In 1985, he entered University of Kelaniya and studied Archaeology, under Prof. Senaka Bandaranayake. At the school, and also in the university, Prishantha was a bright student with lot of talents. He played shot put, discus throwing and 100m running events at the university.

==In Archaeology==
In 1988, Prishantha participated for excavations in Aluthnuwara, near Anuradhapura, with his teacher prof. Senaka Bandaranayake, as a crew member. The crew also consists with well known Archaeologist, Prof. Robin Cunningham, where he completing his master's degree. The excavations underwent 3 years, and many new archaeological findings were found.

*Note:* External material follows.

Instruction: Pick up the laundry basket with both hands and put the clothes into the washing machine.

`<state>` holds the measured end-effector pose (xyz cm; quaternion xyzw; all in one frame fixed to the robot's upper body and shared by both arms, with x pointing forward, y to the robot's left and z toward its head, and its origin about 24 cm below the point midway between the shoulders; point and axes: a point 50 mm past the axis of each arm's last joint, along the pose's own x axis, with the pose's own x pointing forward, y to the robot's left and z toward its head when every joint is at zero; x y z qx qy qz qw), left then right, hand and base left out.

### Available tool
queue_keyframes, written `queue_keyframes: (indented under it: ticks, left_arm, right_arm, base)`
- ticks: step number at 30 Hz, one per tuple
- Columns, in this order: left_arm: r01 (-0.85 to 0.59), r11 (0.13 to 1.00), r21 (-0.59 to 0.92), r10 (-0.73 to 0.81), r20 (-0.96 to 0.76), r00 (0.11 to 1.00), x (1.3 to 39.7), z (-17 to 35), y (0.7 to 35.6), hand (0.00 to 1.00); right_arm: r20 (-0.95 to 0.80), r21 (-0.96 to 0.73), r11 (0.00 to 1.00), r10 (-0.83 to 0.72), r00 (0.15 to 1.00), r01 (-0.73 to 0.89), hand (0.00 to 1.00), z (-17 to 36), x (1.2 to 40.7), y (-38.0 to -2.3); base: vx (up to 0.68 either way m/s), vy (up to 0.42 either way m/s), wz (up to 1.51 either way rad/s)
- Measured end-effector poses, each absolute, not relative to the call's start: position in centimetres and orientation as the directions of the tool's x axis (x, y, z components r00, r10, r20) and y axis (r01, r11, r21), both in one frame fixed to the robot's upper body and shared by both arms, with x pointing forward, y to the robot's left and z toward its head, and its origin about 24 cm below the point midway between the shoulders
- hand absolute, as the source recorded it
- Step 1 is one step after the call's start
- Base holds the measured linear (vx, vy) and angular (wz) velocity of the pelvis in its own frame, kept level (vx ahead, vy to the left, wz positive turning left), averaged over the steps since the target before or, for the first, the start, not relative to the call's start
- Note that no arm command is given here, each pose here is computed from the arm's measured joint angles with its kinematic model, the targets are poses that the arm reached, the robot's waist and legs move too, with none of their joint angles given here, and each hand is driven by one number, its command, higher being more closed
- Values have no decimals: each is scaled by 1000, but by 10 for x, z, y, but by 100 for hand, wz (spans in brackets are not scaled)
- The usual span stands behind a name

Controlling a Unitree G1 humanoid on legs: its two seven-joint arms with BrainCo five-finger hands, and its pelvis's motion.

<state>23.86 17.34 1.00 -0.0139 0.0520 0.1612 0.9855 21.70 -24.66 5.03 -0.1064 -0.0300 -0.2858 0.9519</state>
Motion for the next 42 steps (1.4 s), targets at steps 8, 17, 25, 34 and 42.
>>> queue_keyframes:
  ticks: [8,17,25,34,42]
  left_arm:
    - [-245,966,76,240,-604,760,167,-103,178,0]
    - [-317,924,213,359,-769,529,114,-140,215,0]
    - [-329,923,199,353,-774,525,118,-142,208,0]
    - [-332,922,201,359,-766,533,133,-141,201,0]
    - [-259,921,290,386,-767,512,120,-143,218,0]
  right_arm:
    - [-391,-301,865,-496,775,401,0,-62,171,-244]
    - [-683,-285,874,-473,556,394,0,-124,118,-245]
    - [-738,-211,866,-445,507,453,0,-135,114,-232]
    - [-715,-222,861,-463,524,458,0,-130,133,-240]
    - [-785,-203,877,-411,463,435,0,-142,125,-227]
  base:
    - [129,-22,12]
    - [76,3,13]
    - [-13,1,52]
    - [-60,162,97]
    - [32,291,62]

After finishing degree, he acted as an assistant lecturer of archaeology in University of Kelaniya. After his marriage in 2000, he went Bradford University in England for completing his master's degree. His topic was "development in Buddhist monasteries towards urbanization". His consultant was his past friend, Prof. Robin Cunningham. He had to wait 8 years for completing his master's degree in 2008.

In 2003, Prof. Prishantha was appointed as head of the Archaeological Department of University of Kelaniya. In 2004, Prishantha started a 9 years long excavation research. The research was granted with many international universities, such as University of Kelaniya, Durham University, Bradford University, Lester University, University of Stirling, Maharaja Sayajirao University of Vadodara, with hundreds of archeologists, botanists, chemists, physicists, and sociologists. The research was about "rural life existed in Anuradhapura kingdom".

In 2007, he established a separate subject for human sciences in the Department, as Anthropology. Also he converted archaeology for post-graduate degrees as well, with 88 students.

He married Chathuri Bandaranayake in 2000, and he has two daughters and one son.